I loved how it refused to be pinned down. It wasn’t exactly alternate history, and it wasn’t a hardboiled detective story. It wasn’t exactly a Lovecraftian ghost story, but it wasn’t just a steampunk Ayn Rand, either. And then there’s the corpse from the first chapter. I eventually gave up trying to figure out what genre the story was, and I lost count of all the clever literary references I found because I was simply enjoying myself too much.
Hayes’ better half (and for my money, most of the sexual tension was between the two male leads) is Detective Garvey, the last honest cop in the city. If Garvey has a first name I missed it entirely because throughout the text he’s Detective Garvey; it’s not just what he does, but it’s who he is as well, a key to his motivations and fate, something Hayes takes gentle pains to point out. As the city descends into chaos, Hayes, Garvey and Samantha, in the grand tradition of detectives everywhere, doggedly continue to try to locate Mickey Tazz and not get sucked into the complex and deadly machinery that is the McNaughton Corporation. And it is a gloriously dingy romp indeed.
Now, my only other complaint about this book is the treatment of Samantha, the assistant. See, that’s basically what she is throughout.

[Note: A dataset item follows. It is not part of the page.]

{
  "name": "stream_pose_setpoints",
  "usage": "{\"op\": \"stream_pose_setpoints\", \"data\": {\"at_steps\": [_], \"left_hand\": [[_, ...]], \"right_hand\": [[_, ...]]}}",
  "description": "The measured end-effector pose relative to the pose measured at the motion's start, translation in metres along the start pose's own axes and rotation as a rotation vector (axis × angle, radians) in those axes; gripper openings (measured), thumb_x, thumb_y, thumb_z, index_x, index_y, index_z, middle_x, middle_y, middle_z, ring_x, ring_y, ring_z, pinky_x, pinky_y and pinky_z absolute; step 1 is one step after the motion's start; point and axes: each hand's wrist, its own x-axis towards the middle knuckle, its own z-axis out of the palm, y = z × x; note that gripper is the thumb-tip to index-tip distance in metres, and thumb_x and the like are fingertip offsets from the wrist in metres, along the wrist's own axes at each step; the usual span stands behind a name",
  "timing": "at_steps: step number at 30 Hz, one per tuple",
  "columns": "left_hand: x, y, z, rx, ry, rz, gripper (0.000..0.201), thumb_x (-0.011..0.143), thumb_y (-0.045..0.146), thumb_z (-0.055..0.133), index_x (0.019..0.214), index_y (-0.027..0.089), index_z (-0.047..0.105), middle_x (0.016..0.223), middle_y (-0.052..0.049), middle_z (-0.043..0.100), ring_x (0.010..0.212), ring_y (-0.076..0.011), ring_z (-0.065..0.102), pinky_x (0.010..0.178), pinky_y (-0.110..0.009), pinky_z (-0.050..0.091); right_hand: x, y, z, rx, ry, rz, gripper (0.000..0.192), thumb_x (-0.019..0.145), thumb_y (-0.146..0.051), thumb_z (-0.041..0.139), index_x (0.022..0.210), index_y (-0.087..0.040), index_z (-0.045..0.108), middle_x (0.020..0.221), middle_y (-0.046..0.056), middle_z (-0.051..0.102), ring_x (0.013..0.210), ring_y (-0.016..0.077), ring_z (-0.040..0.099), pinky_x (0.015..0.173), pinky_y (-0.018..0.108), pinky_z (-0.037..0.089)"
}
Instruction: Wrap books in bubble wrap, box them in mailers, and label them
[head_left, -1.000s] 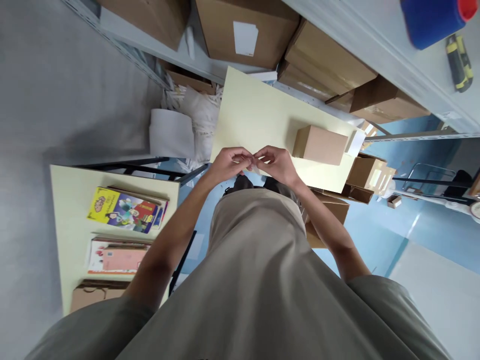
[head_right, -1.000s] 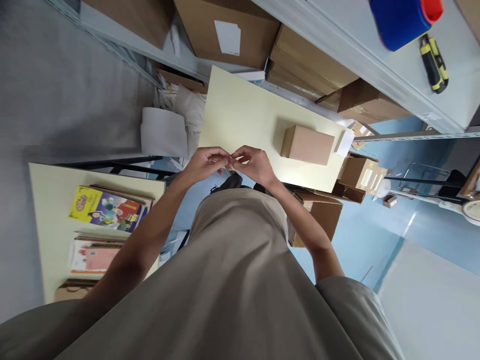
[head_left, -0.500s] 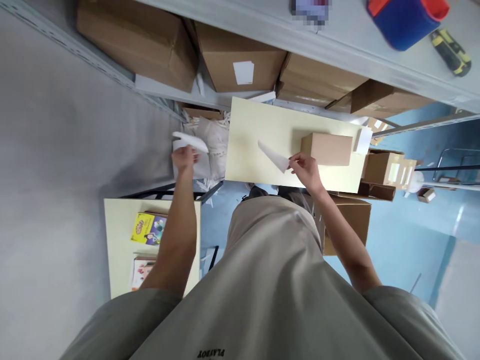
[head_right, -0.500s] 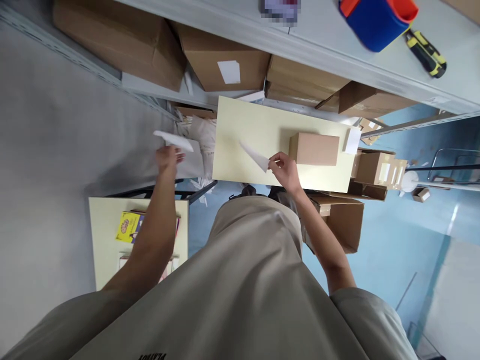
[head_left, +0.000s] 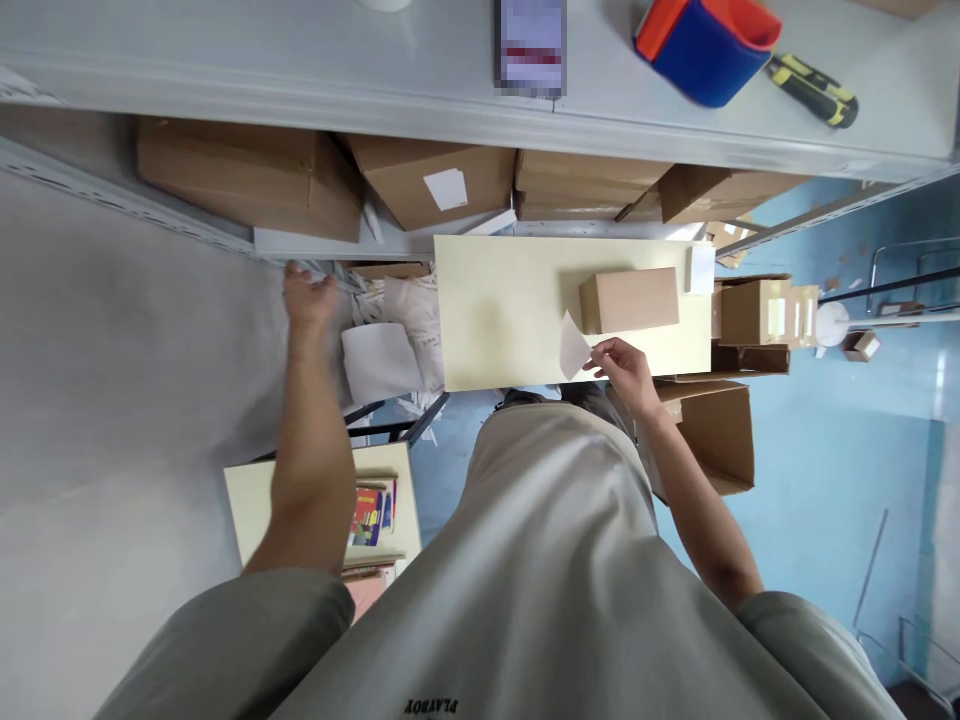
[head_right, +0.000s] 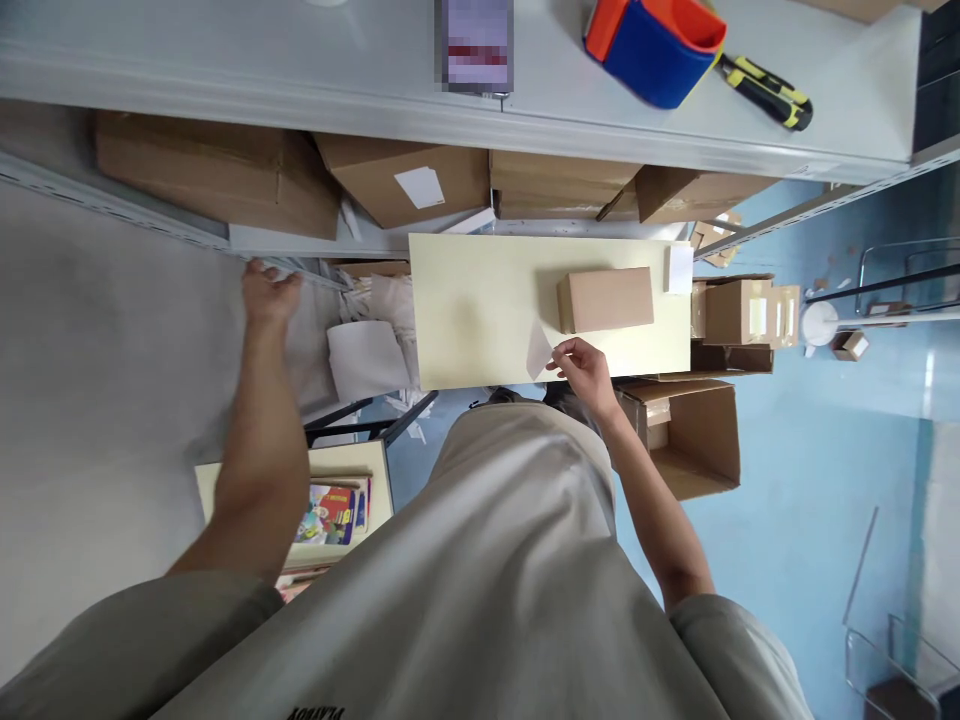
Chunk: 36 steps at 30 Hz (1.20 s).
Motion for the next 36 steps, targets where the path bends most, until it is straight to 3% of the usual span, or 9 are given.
{"op": "stream_pose_setpoints", "data": {"at_steps": [1, 3, 7, 10, 15, 23, 27, 31, 36], "left_hand": [[-0.015, 0.012, 0.023, -0.06, 0.059, -0.085, 0.041, 0.103, 0.026, 0.084, 0.097, 0.023, 0.044, 0.104, 0.002, 0.073, 0.105, -0.0129, 0.068, 0.118, -0.036, 0.054], [-0.061, 0.043, 0.077, -0.203, -0.02, -0.025, 0.03, 0.1, 0.024, 0.085, 0.102, 0.022, 0.055, 0.116, -0.001, 0.078, 0.116, -0.0145, 0.072, 0.121, -0.035, 0.053], [-0.173, 0.109, 0.181, -0.463, -0.566, 0.216, 0.03, 0.096, 0.042, 0.089, 0.106, 0.023, 0.069, 0.127, -0.012, 0.084, 0.12, -0.0239, 0.08, 0.115, -0.044, 0.061], [-0.224, 0.145, 0.225, -0.451, -0.693, 0.389, 0.036, 0.089, 0.045, 0.096, 0.106, 0.025, 0.07, 0.127, -0.013, 0.085, 0.124, -0.0313, 0.082, 0.116, -0.053, 0.063], [-0.238, 0.173, 0.251, -0.373, -0.508, 0.408, 0.028, 0.09, 0.036, 0.093, 0.104, 0.028, 0.07, 0.122, -0.008, 0.087, 0.122, -0.0318, 0.083, 0.11, -0.052, 0.067], [-0.246, 0.21, 0.292, -0.459, -0.381, 0.304, 0.034, 0.095, 0.058, 0.083, 0.102, 0.026, 0.074, 0.113, -0.008, 0.086, 0.108, -0.0267, 0.082, 0.107, -0.045, 0.067], [-0.249, 0.228, 0.32, -0.493, -0.305, 0.132, 0.039, 0.088, 0.06, 0.085, 0.094, 0.024, 0.07, 0.103, -0.007, 0.084, 0.102, -0.0262, 0.081, 0.099, -0.042, 0.068], [-0.247, 0.248, 0.335, -0.595, -0.374, -0.044, 0.048, 0.082, 0.067, 0.081, 0.091, 0.026, 0.059, 0.095, -0.005, 0.08, 0.097, -0.0261, 0.079, 0.087, -0.04, 0.066], [-0.253, 0.271, 0.348, -0.619, -0.414, -0.122, 0.047, 0.082, 0.066, 0.074, 0.088, 0.027, 0.049, 0.091, -0.006, 0.075, 0.102, -0.0301, 0.08, 0.081, -0.04, 0.063]], "right_hand": [[0.002, 0.002, -0.002, 0.008, 0.017, 0.004, 0.045, 0.085, -0.069, 0.087, 0.088, -0.026, 0.072, 0.087, 0.002, 0.076, 0.089, 0.0255, 0.084, 0.074, 0.036, 0.066], [0.009, 0.007, -0.005, 0.025, 0.046, 0.017, 0.045, 0.084, -0.067, 0.088, 0.089, -0.026, 0.073, 0.092, 0.003, 0.078, 0.093, 0.0249, 0.082, 0.077, 0.037, 0.068], [0.025, 0.013, -0.007, 0.093, 0.092, 0.054, 0.042, 0.08, -0.063, 0.091, 0.089, -0.026, 0.073, 0.104, 0.004, 0.08, 0.1, 0.0234, 0.08, 0.091, 0.043, 0.072], [0.035, 0.015, -0.009, 0.146, 0.11, 0.036, 0.041, 0.083, -0.062, 0.089, 0.09, -0.026, 0.072, 0.116, 0.006, 0.081, 0.107, 0.0232, 0.079, 0.101, 0.045, 0.07], [0.045, 0.012, -0.026, 0.188, 0.117, -0.009, 0.049, 0.084, -0.072, 0.087, 0.09, -0.026, 0.072, 0.133, 0.01, 0.08, 0.123, 0.0282, 0.078, 0.109, 0.047, 0.067], [0.052, 0.002, -0.089, 0.199, -0.18, -0.056, 0.061, 0.085, -0.086, 0.086, 0.109, -0.03, 0.08, 0.16, 0.01, 0.073, 0.15, 0.0347, 0.069, 0.123, 0.05, 0.058], [0.078, 0.025, -0.134, 0.192, -0.153, -0.1, 0.062, 0.085, -0.086, 0.087, 0.106, -0.029, 0.079, 0.161, 0.013, 0.073, 0.147, 0.0352, 0.071, 0.123, 0.052, 0.059], [0.118, 0.056, -0.183, 0.116, -0.036, -0.1, 0.066, 0.087, -0.087, 0.082, 0.116, -0.028, 0.079, 0.158, 0.015, 0.073, 0.143, 0.0336, 0.071, 0.12, 0.051, 0.061], [0.148, 0.078, -0.225, 0.15, -0.128, -0.029, 0.067, 0.083, -0.083, 0.086, 0.116, -0.025, 0.08, 0.135, 0.014, 0.083, 0.131, 0.0307, 0.076, 0.118, 0.047, 0.061]]}}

Later on, she turns into the love interest as well,but despite her integral role in the plot the reader’s never allowed to remember she’s nothing more than a glorified secretary. And indeed, the ending, which I won’t spoil, provides her with a continuance of that role. Garvey chooses his fate and Hayes chooses his as well, but Samantha, at the last, is given the role of a companion to one of the two men, because after all she is “the last good thing in my life.”
That’s right, she’s a thing. People get to choose their fates, but things are carted along for the ride like baggage. It’s an unpleasant set-up and one not worthy of what’s otherwise really an astonishingly good book.